Based on inspection of numerous gels, we determined that five isoforms of eIF4GI can be produced from pSP4GI RNA, and five isoforms of native eIF4GI can sometimes be detected by high-resolution SDS-PAGE, particularly in analysis of CPN (Fig. 3C, right panel). We have denoted these isoforms eIF4GI-a through eIF4GI-e, with eIF4GI-a denoting the slowest-migrating form. The eIF4GI-d and eIF4GI-e isoforms appear with various intensity in translation reactions and in Western blots with different antisera, for reasons that remain unknown. Since multiple eIF4GI polypeptide isoforms are produced from translation of a single pT74GI or pSP4GI RNA, these data strongly suggest that alternative translation initiation is capable of producing multiple isoforms of eIF4GI.

pT74GI was constructed with a T7 epitope tag fused to the eIF4GI start codon (AUG 395). To substantiate which eIF4GI polypeptide was derived from initiation at the first AUG codon in the pT74GI RNA, in vitro-translated pT74GI polypeptides were immunoprecipitated with anti-T7 antibody. Results showed that only the largest isoform reacted with the anti-T7 antibody (Fig. 3B), further suggesting that the multiple forms of eIF4GI generated from this construct contained different amino ends and do not arise from posttranslational modification(s).

Initiation at alternative AUG codons generates multiple forms of eIF4GI fusion proteins.

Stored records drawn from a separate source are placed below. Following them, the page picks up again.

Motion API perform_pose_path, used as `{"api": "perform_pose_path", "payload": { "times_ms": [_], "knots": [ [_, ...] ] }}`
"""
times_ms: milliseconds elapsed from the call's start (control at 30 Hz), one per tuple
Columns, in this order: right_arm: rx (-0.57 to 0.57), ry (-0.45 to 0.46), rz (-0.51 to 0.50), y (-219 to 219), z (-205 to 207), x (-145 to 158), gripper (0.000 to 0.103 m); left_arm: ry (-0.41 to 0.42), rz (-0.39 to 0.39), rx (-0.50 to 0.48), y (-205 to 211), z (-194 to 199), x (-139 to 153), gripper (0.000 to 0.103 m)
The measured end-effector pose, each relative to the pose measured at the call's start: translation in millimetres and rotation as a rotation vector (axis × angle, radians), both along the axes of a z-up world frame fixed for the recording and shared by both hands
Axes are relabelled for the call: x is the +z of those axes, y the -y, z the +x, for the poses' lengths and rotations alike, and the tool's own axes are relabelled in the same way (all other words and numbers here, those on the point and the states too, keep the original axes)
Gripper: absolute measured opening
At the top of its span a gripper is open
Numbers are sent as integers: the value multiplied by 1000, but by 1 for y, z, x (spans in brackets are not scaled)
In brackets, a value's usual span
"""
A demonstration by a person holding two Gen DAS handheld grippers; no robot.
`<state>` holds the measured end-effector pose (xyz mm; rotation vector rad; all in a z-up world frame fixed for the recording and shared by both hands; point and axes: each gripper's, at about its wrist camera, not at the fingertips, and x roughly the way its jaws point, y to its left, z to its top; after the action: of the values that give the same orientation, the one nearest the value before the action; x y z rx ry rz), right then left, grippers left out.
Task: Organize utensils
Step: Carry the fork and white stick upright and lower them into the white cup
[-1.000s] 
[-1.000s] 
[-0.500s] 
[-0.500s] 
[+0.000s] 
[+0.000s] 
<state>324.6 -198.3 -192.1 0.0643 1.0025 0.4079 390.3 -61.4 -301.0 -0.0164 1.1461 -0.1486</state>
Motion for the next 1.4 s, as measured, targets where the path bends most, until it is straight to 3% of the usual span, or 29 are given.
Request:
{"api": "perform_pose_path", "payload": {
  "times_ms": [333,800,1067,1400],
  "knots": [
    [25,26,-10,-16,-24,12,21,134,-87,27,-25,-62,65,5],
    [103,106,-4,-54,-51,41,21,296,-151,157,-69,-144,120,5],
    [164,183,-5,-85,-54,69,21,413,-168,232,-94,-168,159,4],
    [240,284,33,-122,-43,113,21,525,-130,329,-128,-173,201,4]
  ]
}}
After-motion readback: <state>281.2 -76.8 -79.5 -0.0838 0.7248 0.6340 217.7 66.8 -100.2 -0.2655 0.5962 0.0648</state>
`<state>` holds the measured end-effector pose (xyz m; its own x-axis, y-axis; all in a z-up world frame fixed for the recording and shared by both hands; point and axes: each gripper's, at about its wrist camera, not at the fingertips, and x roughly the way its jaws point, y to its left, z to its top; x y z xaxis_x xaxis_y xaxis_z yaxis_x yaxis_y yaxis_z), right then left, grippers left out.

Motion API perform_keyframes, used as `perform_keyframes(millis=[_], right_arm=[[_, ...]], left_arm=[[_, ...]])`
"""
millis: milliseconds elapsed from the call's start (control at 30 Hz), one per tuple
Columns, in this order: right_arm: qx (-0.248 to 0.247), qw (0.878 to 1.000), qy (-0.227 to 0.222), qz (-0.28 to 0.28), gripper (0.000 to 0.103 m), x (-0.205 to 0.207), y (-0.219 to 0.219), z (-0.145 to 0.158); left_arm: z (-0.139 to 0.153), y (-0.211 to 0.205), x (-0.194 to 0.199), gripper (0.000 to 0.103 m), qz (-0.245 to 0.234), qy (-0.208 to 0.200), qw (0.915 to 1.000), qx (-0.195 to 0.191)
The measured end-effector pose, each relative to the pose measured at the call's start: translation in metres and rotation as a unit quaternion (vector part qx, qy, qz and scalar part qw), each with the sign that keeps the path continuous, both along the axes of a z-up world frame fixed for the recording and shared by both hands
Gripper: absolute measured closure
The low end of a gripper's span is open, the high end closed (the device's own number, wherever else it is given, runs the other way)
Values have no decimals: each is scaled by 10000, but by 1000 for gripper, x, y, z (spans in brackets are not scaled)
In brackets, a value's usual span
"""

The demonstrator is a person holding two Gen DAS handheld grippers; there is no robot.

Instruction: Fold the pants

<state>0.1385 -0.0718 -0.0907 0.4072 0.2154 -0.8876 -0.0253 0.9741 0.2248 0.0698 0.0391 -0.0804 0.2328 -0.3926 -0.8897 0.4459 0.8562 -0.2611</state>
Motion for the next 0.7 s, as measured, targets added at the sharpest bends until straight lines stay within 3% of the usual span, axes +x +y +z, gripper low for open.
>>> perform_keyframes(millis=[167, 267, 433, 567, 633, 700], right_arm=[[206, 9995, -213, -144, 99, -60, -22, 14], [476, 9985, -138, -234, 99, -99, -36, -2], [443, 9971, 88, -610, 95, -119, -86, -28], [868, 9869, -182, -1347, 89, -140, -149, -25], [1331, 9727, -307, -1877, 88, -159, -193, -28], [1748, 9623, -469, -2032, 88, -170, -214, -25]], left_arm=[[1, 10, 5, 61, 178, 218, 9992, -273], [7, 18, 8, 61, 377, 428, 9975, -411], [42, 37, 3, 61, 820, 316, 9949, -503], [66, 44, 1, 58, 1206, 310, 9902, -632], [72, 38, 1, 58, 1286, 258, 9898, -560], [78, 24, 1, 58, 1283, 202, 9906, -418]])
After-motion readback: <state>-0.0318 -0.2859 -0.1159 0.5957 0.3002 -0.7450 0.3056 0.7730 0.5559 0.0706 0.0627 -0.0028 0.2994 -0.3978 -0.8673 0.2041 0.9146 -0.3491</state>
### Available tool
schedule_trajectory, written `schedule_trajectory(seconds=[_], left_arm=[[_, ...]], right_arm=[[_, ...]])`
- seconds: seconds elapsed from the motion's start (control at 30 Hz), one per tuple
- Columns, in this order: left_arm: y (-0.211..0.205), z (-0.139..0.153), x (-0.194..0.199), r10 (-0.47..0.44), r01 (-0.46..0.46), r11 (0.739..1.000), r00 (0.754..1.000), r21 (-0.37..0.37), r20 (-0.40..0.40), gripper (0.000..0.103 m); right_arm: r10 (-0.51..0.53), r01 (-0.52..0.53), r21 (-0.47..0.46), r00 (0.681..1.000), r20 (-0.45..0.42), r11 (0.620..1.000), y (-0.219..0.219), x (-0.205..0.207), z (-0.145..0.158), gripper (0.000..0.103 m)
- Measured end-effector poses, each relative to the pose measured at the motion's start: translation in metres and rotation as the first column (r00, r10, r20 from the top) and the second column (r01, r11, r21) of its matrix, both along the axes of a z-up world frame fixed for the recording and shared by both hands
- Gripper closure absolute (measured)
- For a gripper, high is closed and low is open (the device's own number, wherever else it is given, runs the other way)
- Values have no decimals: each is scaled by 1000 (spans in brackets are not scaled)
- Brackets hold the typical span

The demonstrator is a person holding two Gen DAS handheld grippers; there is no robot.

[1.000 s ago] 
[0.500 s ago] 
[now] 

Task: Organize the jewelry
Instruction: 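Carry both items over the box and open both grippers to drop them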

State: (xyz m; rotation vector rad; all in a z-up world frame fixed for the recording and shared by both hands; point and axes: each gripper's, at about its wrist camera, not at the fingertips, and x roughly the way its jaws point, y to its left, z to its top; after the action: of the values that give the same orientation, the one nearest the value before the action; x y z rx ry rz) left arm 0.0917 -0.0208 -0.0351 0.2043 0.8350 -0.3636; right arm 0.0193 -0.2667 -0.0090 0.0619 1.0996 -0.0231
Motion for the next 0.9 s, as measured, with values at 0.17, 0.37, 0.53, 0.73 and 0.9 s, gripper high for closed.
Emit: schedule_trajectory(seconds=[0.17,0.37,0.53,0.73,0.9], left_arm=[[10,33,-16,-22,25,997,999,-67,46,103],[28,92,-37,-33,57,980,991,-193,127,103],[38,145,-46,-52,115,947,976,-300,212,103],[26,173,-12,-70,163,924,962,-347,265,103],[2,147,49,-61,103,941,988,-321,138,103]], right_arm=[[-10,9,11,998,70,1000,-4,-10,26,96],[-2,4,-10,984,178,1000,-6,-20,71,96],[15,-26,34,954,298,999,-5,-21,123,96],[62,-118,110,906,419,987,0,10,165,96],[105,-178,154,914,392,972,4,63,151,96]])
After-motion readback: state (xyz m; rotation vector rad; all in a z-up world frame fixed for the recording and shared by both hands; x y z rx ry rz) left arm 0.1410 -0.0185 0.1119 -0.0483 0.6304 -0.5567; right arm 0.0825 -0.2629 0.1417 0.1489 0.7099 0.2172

To test the hypothesis that alternative translation initiation occurs on the eIF4GI mRNA, constructs were made that contained regions of the eIF4GI 5′ end fused in frame with EGFP (the schematic map of these clones is depicted in Fig. 4C). All plasmids were used to generate capped mRNAs in vitro, which were determined to be intact by denaturing gel electrophoresis. Equimolar amounts of mRNAs were translated in vitro in rabbit reticulocyte lysates and protein products analyzed by SDS-PAGE-autoradiography (Fig. 4A). Translation of pEGFP RNA alone generated a large amount of a single EGFP polypeptide that migrated at the expected apparent molecular mass of 27 kDa (Fig. 4A, lane 2). When the original 5′ UTR/IRES described by Gan and Rhoads (18) was inserted upstream of the EGFP ORF, a single polypeptide corresponding in size to EGFP was made, though the amount of translation product was markedly reduced. However, when RNA containing the 4Gext segment fused in frame to EGFP was translated [p4G(395-821)-EGFP] four polypeptides were efficiently produced (Fig. 4A, lane 4). The fastest-migrating product comigrated with EGFP, whereas three products with molecular masses greater than that of EGFP were also produced. These have apparent molecular masses of 44, 39, and 31 kDa, which matches well with deduced molecular masses of proteins that would be produced by initiation of translation at eIF4GI AUG codons 395, 536, and 767, respectively. The largest polypeptide was translated much more efficiently than other fusion protein isoforms, suggesting that cap-dependent scanning may largely drive initiation on this RNA.

FIG. 4.

FIG. 4.

Expression of eIF4GI-EGFP fusion constructs. (A) In vitro expression of eIF4GI-EGFP fusion constructs. Capped mRNAs transcribed in vitro from plasmids were translated in vitro and analyzed by SDS-PAGE-autoradiography. Translation reactions were programmed with 0.25 pmol of each RNA. pIRES-EGFP mRNA contains the original eIF4G (BE) IRES cloned upstream of the EGFP initiator codon. Each EGFP fusion product was confirmed by immunoprecipitation with EGFP-specific antiserum (data not shown). (B) In vivo expression of eIF4GI-EGFP fusion constructs. Indicated plasmids were transfected into HeLa cells. Cells were radiolabeled at 36 h posttransfection, and EGFP fusion polypeptides were immunoprecipitated and analyzed by SDS-PAGE-autoradiography as described in Materials and Methods. Three times more cell lysate was used for the immunoprecipitation shown in lane 4 than for those shown in lanes 1 to 3. Numbers on the right denote assignment of the eIF4GI AUG serving as an initiator codon in the fusion polypeptide. (C) EGFP fusion constructs containing portions of eIF4GI extension sequences. The nucleotide numbering is based on the complete sequence in plasmid pSP4GI. Boxes indicate ORF segments, hatched regions denote eIF4GI coding sequence, and open boxes represent additional amino acids derived from multiple cloning sites on plasmid constructs. Triangles represent location of all AUG codons. Boxed areas below the line indicate the out-of-frame uORF.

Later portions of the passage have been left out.